La relative heure de gloire d'Overkill n'aura pas duré très longtemps : une demie décennie à peine. Le temps d'une poignée d'albums, certes moins mémorables que certaines bombes lâchés par les titans de la Bay Area, mais qui se laissent encore écouter avec un réel plaisir plus de vingt ans après leur réalisation. A l'époque, le thrash est le mouvement dont toutes les majors se doivent de posséder un des émissaires dans leur catalogue. Le géant Atlantic, via Megaforce, a décidé de miser sur ce gang new yorkais. Mais le succès sera éphémère, comme sa carrière en dents de scie l'illustrera, ce qui n'entamera pas le statut de groupe culte qu'il se forgera peu à peu à la sueur des salles écumées sans cesse.

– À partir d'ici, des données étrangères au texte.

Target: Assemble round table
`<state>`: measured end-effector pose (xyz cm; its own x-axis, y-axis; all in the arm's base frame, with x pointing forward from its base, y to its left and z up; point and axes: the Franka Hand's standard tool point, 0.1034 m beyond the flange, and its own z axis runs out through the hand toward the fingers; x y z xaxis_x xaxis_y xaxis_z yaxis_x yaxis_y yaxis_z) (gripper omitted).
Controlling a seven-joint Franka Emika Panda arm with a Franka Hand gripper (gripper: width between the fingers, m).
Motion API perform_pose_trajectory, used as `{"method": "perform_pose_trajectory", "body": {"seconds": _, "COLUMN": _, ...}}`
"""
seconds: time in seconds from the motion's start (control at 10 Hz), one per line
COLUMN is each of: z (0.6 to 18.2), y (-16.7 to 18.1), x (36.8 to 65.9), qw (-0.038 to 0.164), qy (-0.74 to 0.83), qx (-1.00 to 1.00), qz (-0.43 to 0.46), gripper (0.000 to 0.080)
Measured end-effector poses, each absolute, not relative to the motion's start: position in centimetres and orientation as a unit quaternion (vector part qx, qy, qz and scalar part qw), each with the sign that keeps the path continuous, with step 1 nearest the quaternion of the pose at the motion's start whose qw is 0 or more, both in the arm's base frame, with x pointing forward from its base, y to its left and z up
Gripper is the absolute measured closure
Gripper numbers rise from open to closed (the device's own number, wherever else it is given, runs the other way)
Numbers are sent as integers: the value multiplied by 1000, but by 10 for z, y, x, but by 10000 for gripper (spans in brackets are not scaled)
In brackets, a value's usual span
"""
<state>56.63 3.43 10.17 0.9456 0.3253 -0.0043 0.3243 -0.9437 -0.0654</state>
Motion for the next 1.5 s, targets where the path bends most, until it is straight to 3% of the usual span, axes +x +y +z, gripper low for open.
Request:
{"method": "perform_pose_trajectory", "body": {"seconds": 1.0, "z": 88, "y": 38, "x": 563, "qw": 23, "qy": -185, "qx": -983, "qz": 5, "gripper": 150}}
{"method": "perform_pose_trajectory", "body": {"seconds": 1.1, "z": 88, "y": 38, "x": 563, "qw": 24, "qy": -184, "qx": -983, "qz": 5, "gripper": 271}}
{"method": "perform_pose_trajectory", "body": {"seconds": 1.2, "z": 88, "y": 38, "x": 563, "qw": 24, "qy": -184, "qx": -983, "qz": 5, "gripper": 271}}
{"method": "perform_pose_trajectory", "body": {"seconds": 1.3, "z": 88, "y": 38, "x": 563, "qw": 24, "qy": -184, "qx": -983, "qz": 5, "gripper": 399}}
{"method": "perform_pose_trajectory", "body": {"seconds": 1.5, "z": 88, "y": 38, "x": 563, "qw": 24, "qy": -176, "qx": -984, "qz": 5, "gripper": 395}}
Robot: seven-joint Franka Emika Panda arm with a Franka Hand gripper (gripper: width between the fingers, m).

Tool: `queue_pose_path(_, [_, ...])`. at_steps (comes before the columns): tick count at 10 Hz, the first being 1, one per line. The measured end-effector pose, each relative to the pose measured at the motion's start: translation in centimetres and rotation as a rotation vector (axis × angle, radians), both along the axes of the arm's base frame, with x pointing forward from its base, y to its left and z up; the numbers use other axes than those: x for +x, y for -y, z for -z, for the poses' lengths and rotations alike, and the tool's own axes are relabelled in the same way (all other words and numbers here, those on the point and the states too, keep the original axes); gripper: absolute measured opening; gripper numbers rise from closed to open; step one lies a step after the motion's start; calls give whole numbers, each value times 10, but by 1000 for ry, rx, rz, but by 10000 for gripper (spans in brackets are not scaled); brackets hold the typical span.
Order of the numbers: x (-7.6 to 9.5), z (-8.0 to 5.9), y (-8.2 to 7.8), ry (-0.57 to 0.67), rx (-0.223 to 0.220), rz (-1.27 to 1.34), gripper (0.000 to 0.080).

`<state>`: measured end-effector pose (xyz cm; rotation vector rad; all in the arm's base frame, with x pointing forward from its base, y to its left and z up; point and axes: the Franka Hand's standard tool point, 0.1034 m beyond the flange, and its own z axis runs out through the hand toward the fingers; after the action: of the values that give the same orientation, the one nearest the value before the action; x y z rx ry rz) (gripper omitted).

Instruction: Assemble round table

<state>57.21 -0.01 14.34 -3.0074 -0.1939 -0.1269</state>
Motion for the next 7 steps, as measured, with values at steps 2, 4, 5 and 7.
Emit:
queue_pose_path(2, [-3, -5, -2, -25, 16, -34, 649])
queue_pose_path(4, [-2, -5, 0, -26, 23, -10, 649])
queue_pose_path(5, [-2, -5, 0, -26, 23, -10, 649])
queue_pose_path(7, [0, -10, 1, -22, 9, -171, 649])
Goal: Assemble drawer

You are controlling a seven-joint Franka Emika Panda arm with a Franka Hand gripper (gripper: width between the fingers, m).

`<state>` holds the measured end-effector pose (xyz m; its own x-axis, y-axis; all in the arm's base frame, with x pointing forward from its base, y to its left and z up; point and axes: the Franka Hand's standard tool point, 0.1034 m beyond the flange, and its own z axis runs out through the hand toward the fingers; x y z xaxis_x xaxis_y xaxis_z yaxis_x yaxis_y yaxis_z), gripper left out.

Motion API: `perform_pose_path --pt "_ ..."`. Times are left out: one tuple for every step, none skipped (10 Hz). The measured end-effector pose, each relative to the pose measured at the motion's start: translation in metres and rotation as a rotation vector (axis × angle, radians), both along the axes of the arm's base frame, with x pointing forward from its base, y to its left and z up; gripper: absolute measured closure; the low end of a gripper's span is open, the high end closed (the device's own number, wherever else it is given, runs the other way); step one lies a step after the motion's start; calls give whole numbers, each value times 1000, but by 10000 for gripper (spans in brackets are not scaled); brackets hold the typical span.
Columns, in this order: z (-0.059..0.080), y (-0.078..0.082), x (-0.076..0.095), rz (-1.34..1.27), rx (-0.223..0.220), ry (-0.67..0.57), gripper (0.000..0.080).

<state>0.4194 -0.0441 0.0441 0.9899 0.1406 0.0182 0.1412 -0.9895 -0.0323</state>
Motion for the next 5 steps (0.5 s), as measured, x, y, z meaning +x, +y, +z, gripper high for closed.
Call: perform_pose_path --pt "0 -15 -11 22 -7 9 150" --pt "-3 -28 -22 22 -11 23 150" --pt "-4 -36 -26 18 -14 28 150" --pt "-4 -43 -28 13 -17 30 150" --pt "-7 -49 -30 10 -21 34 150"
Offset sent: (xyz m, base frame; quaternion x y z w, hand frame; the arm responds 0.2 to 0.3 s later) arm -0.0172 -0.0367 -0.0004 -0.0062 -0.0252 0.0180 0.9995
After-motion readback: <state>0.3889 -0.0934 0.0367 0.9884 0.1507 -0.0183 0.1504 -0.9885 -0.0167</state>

Pour l'heure, le ciel est encore dégagé en cette fin des années 80 pour les thrashers menés d'une main de fer par le duo Bobby "Blitz" Ellsworth derrière le micro et le bassiste D.D. Verni. Sans valoir ses premiers méfaits, The Years Of Decay reste un (très) bon album d'Overkill. Comme on ne fait pas ici dans le hard FM 'glamouze', l'ensemble débute sur les chapeaux de roues avec les hyper speeds "Time To Kill", "Elimination" (transpercé par un furieux solo de guitare), et "I Hate", dont les noms fleurent bon la poésie, l'amour de son prochain et les petits oiseaux. Que du conventionnel donc, mais à l'efficacité éprouvée.
Puis le groupe semble décider à emprunter des chemins de traverse afin de prêcher la bonne parole du métal extrême. "Nothing To Die For" est parsemé de passages plus singuliers, surtout lui succède le surprenant, tant par sa longueur inhabituelle (plus de 10 minutes) que par son mid-tempo reptilien et lancinant, "Playing With Spiders / Skullkrusher". Epique et malsain, ce titre étonne de la part du gang, et rassure quant à sa capacité à évoluer et à s'extraire d'un cadre bien codifié, ce que ses débuts à l'énergie quasi punk ne laissaient guère promettre. D'autant plus que ce morceau ne souffre pas de solitude au sein d'un disque qui comprend deux autres sommets eux aussi moins speed, plus complexes, jouant davantage sur les ambiances oppressantes : le lent et pesant "Who Tends The Fire", dont le caractère ultra heavy le propulse parfois aux confins du doom, en parfait contraste avec de sanglantes accélérations, et "The Years Of Decay" et son début acoustique, prélude avant la tempête, tous deux conduits par la voix puissante et malsaine à souhait du Blitz.
Un album à réévaluer d'urgence et qui démontre si besoin en était qu'Overkill est capable quand il le veut de sortir des sentiers battus. Sans doute aurait-il dû le faire plus souvent.